■ Aim of the task ■
Report the lines of the data below that contain the string "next".

Top of Records to process

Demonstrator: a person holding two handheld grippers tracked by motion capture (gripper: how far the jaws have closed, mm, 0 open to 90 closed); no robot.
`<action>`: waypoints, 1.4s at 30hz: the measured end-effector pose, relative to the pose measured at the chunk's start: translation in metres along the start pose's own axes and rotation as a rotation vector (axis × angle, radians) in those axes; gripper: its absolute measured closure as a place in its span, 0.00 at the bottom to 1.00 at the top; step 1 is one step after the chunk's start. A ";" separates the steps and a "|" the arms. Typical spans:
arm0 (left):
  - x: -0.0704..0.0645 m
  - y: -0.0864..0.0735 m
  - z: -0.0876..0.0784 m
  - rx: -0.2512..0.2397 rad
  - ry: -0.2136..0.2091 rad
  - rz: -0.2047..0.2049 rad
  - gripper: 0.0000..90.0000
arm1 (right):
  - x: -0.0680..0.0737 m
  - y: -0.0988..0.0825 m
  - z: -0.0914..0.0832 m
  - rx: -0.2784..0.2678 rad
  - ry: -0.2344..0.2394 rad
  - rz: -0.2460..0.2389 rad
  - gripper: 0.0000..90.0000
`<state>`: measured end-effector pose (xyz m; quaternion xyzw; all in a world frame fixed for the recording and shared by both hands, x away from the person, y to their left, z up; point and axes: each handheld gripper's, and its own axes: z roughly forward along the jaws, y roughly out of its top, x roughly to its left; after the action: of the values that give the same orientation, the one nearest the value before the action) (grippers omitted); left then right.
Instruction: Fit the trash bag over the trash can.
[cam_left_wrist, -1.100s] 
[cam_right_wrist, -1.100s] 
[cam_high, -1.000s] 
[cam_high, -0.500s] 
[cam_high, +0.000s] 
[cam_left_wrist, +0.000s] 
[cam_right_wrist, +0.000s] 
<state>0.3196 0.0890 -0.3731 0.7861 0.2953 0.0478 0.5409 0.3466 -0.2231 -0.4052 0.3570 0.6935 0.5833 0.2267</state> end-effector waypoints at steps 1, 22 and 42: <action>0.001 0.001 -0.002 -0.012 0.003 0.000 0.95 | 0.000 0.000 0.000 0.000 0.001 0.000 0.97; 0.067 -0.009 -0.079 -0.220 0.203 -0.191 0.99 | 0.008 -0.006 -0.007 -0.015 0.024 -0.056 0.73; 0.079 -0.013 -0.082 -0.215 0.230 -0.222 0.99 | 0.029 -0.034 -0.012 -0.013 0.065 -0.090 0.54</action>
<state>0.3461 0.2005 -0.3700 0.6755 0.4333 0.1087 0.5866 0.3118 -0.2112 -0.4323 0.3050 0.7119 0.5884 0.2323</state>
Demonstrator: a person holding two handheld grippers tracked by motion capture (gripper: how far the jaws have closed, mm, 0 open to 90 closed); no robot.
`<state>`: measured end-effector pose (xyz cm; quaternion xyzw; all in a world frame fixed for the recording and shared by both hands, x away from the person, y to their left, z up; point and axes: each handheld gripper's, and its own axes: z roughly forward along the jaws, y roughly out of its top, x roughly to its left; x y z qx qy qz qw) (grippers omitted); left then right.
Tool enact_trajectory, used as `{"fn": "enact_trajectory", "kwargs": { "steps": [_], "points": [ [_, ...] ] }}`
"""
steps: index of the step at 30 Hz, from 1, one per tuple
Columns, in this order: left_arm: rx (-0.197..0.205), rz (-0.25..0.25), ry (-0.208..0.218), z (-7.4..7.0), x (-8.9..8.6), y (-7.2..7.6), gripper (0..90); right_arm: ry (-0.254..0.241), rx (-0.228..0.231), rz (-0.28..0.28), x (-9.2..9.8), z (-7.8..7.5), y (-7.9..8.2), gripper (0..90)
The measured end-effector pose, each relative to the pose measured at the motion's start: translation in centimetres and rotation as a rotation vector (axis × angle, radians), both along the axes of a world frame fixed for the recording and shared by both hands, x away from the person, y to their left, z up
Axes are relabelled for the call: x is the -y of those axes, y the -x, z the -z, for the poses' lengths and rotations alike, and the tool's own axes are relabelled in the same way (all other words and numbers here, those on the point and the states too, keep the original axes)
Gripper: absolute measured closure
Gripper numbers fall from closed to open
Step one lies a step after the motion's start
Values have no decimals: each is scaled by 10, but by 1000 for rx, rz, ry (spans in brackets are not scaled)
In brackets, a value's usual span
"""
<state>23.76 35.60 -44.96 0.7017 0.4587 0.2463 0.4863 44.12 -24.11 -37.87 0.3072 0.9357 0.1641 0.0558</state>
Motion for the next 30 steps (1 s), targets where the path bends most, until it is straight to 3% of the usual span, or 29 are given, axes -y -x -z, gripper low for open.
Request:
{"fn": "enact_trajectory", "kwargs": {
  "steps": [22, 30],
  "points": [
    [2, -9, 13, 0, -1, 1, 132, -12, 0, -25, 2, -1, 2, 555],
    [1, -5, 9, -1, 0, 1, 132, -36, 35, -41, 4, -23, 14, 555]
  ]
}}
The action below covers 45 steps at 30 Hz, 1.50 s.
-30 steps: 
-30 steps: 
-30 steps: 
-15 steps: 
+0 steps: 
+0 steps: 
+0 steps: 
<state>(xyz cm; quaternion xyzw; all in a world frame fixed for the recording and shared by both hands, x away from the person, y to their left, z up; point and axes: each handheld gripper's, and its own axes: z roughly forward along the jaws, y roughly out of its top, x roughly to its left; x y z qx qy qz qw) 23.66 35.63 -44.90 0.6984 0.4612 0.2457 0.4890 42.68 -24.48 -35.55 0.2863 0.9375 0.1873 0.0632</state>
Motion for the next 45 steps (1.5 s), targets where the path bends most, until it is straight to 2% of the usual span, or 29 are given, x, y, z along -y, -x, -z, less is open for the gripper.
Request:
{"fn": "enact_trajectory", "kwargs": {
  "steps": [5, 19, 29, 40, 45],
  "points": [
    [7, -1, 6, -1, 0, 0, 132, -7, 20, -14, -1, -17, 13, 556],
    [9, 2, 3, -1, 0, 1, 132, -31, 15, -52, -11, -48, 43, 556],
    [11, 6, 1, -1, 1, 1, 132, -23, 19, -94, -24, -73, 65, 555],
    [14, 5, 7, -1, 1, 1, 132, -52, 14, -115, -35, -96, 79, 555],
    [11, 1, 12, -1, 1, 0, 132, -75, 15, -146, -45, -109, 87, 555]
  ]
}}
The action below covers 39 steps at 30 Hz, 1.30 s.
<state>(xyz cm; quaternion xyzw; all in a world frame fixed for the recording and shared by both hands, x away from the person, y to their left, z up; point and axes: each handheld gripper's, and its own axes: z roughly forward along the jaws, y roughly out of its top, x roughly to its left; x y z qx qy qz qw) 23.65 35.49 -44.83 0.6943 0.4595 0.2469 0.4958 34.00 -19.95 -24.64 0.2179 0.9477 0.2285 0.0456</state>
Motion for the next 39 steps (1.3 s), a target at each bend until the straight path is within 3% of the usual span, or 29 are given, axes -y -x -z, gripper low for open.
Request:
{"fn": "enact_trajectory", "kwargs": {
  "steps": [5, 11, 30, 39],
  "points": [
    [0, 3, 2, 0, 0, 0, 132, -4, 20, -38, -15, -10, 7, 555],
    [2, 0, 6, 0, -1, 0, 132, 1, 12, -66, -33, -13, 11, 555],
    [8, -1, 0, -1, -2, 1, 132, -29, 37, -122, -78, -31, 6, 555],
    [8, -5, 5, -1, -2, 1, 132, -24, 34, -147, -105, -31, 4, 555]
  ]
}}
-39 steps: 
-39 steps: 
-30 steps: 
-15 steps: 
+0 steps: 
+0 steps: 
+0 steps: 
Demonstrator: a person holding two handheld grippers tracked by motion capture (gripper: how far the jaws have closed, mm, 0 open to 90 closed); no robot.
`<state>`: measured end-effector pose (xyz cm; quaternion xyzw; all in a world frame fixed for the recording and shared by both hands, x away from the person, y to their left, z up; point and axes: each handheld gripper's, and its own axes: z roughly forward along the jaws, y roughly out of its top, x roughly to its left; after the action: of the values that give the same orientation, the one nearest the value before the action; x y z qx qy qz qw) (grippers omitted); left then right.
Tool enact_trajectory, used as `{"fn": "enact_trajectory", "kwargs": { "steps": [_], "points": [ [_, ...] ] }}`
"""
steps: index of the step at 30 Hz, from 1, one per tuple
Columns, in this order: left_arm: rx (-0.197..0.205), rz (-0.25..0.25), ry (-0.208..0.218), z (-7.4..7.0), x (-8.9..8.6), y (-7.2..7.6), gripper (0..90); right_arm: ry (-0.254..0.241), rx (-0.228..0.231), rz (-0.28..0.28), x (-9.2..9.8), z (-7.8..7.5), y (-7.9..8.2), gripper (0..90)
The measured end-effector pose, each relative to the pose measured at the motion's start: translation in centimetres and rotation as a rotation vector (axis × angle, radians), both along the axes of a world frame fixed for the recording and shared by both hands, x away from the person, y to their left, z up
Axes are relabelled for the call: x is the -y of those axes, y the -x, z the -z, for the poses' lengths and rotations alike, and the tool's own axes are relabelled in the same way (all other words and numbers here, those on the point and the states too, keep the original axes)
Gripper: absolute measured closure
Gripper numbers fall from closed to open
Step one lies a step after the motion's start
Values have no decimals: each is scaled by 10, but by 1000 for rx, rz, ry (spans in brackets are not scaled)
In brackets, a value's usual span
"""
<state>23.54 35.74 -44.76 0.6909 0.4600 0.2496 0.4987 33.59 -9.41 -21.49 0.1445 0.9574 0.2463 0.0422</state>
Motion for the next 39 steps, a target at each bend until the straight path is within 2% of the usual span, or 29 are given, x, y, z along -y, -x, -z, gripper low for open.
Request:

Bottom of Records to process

■ Result ■
Motion for the next 30 steps (1 s), targets where the path bends most, until it is straight to 3% of the usual span, or 29 are given, axes -y -x -z, gripper low for open.
Motion for the next 45 steps (1.5 s), targets where the path bends most, until it is straight to 2% of the usual span, or 29 are given, x, y, z along -y, -x, -z, less is open for the gripper.
Motion for the next 39 steps (1.3 s), a target at each bend until the straight path is within 3% of the usual span, or 29 are given, axes -y -x -z, gripper low for open.
Motion for the next 39 steps, a target at each bend until the straight path is within 2% of the usual span, or 29 are given, x, y, z along -y, -x, -z, gripper low for open.

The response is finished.